Allergic rhinitis (AR) is a common chronic disease that significantly impacts the quality of life. Lidocaine is known to have anti-inflammatory and immunomodulatory effects. This study evaluated the effect of lidocaine analogs in a (DP)-induced AR mouse model. An AR model was developed using BALB/c mice via intraperitoneal sensitization with DP and intranasal challenge with DP. One hour before stimulation with DP, lidocaine analogs, EI137 and EI341 (at a dose of 0.5 or 5 ug/g), were administered intranasally. Nasal symptoms and serum total IgE, interleukin (IL)-4, IL-10, interferon (IFN)-γ, and tumor necrosis factor (TNF)-α levels were evaluated. Reverse-transcription polymerase chain reaction was used to determine IL-4, IL-10, and IFN-γ, as well as the expression of their mRNA transcription factors in the sinonasal mucosa. Histologic changes were evaluated using hematoxylin and eosin and periodic acid-Schiff staining. The DP-induced AR mouse model had increased serum levels of total IgE and cytokines. EI137 and EI341 significantly suppressed the levels of total IgE, IL-4, and TNF-α. Intranasal instillation of EI137 and EI341 significantly inhibited IL-4, IL-10, and IFN-γ mRNA expression, as well as inflammatory cells and mucus-producing goblet cells. Lidocaine analogs also suppressed DP-stimulated IL-4, IFN-γ, and IFN-γ production by splenocytes. Intranasal instillation of EI137 and EI341 exhibited anti-allergic and anti-inflammatory effects, influenced by Th1 and Th2 inflammatory cytokines. These lidocaine analogs suppressed DP-induced sinonasal mucosal inflammation, inflammatory cell infiltration, and mucus hypersecretion.

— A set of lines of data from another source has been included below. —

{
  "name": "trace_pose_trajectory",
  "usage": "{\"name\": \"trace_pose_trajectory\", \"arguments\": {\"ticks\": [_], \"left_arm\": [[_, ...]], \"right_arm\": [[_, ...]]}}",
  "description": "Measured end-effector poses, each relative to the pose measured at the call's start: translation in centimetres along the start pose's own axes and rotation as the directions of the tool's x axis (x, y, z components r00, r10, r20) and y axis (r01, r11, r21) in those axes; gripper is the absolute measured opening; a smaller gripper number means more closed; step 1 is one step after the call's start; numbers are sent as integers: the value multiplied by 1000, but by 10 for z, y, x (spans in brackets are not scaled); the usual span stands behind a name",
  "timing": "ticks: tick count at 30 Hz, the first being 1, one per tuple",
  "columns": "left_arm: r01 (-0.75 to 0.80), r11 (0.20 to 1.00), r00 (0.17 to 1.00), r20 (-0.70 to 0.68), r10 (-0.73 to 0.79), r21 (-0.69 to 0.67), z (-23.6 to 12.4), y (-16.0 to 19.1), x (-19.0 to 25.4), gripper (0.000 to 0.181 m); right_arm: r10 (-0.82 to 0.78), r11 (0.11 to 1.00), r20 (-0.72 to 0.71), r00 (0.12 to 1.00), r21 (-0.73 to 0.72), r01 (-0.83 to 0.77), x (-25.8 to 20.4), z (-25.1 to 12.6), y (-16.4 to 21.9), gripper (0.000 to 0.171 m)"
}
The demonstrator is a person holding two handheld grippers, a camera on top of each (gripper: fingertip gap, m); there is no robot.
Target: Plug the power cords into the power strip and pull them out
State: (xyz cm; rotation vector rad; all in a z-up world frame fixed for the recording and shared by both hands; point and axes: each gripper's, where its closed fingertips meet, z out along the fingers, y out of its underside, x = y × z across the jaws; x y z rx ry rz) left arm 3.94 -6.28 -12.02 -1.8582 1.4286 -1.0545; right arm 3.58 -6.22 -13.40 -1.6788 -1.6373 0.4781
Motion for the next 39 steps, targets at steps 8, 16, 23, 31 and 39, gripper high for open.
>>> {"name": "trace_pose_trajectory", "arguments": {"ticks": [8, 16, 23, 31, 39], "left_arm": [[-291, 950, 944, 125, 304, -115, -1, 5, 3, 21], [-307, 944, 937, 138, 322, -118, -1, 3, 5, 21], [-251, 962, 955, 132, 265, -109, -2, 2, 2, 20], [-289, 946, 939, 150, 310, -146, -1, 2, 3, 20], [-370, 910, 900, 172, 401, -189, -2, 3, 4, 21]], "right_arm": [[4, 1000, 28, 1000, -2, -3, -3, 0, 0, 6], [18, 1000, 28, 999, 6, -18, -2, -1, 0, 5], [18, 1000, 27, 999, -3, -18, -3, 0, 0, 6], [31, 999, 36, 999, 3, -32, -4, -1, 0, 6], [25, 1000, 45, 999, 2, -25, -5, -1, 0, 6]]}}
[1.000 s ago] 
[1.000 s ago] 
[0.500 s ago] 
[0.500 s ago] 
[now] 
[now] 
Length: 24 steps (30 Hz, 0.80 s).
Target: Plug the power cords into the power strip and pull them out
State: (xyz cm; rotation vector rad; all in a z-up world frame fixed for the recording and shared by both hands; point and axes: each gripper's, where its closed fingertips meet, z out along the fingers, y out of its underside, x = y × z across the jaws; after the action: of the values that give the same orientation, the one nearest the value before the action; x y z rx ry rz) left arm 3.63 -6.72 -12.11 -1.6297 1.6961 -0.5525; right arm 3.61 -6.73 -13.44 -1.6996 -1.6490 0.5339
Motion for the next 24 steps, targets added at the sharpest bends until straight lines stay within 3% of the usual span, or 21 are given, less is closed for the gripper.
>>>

变应性鼻炎(AR)是一种常见的慢性疾病,会显著影响生活质量。利多卡因已知具有抗炎和免疫调节作用。本研究评估了利多卡因类似物在二磷酸腺苷(ADP)诱导的AR小鼠模型中的作用。通过用ADP进行腹腔致敏和用ADP进行鼻内激发,使用BALB/c小鼠建立AR模型。在用ADP刺激前1小时,通过鼻内给予利多卡因类似物EI137和EI341(剂量为0.5或5μg/g)。评估鼻症状以及血清总IgE、白细胞介素(IL)-4、IL-10、干扰素(IFN)-γ和肿瘤坏死因子(TNF)-α水平。采用逆转录聚合酶链反应来测定IL-4、IL-10和IFN-γ及其mRNA转录因子在鼻窦黏膜中的表达。使用苏木精和伊红以及过碘酸希夫染色评估组织学变化。ADP诱导的AR小鼠模型血清中总IgE和细胞因子水平升高。EI137和EI341显著抑制总IgE、IL-4和TNF-α水平。鼻内滴注EI137和EI341显著抑制IL-4、IL-10和IFN-γ mRNA表达,以及炎性细胞和产生黏液的杯状细胞。利多卡因类似物还抑制ADP刺激的脾细胞产生IL-4、IFN-γ和IFN-γ。鼻内滴注EI137和EI341表现出抗过敏和抗炎作用,受Th1和Th2炎性细胞因子影响。这些利多卡因类似物抑制了ADP诱导的鼻窦黏膜炎症、炎性细胞浸润和黏液分泌过多。